Expensive Wine And Simple Ingredients Pair Better Than You Think.
The Spring Mountain District on the eastern slopes of the Mayacamas Mountains, is one of four of Lokoya’s mountainous appellations, separating wine counties Napa Valley and Sonoma County.
The region has curated a variety of blends in red wine, like the Lokoya Spring Mountain Cabernet Sauvignon (2005).
This California based, Napa Valley curated Cabernet Sauvignon exudes a floral aroma when uncorking, and is best appreciated after decanting for a few hours.
With bold flavors of red fruits such as black currant, blackberry and black cherry, the wine has a long finish and a velvety mouthfeel. This blend is also quite tannic but smoothens out drastically with time due to the polyphenols expanding.
The region of this wine plays an important role in it’s taste. The hotter climate of the Californian region depletes water from the grape making the skin and seed rich in flavor, giving it a nice acidic balance. This also gives the wine a light bell peppery aroma and taste.
Even though the wine finishes well, due to the naturally mineral deficient soil in Napa, it gives a slightly chalky aftertaste.
When comparing it to other Cabernet Sauvignons, a type like this from Napa can taste more alcoholic with a more noticeable burn. This is because the hot climate consistently forces the grape to convert all its juice to sugar as the berry loses its water.
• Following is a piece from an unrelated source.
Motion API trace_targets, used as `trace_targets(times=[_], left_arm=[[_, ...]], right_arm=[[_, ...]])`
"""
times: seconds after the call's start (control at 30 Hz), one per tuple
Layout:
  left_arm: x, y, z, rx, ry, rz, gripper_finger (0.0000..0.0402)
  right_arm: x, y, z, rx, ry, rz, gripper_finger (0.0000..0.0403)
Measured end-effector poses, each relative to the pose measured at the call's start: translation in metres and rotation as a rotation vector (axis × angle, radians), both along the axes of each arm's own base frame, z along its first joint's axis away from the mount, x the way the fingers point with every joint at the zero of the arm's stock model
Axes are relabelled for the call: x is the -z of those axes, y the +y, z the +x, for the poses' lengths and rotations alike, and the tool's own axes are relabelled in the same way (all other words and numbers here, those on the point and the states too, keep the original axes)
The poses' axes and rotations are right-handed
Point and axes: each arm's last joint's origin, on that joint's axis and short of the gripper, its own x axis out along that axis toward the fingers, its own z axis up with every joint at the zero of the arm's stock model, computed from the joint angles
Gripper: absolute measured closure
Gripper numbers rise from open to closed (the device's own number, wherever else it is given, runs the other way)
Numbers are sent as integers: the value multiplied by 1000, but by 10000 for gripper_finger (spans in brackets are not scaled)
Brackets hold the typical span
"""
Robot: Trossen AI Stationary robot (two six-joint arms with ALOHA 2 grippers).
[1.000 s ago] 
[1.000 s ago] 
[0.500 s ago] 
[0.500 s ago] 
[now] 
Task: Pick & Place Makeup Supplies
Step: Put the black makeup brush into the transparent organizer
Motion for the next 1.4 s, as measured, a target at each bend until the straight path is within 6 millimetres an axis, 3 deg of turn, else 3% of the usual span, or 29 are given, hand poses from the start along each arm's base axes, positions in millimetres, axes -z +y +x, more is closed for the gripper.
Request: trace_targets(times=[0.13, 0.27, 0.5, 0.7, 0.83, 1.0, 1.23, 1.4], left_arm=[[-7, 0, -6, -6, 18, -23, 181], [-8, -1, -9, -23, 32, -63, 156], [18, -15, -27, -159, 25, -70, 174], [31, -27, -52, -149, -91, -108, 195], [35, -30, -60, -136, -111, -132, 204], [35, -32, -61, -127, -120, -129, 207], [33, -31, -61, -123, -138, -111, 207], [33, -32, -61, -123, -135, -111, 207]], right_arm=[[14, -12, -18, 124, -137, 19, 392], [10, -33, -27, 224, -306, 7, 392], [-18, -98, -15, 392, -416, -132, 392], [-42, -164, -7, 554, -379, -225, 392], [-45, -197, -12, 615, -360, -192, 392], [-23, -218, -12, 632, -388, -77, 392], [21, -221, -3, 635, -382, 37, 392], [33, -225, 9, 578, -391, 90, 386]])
For a 750mL bottle of table wine, this one does sit on the higher end, costing about $150. However, the longer you choose to wait before opening it, the better it will taste, so you can enjoy this wine for many years to come due to its curating process and its tannic levels softening over time.
A wine as smooth yet bold as this, deserves to be devoured with a light and meaty appetizer, which is not only simple to make, but quite a dinner party hit.
The succulent flavors of bacon wrapped Monkfish grilled and seasoned to perfection, is just the perfect pairing for this wine.
The fish is available through all seasons, making it an easy buy at any time of year, and it is easy to cook either by baking, broiling, frying, grilling, poaching or even as sauté.
This fish has a firm texture but is sweet in taste, which contrasts beautifully with a salty, crispy bacon strip wrapped around it. This kind of fish has a lot of oil on the body so its best to keep the seasoning on the lighter side, with lots of lemon and herby garlic butter smothered over. Cooks beware though, this fish holds a lot of water so pat it dry before putting it over heat.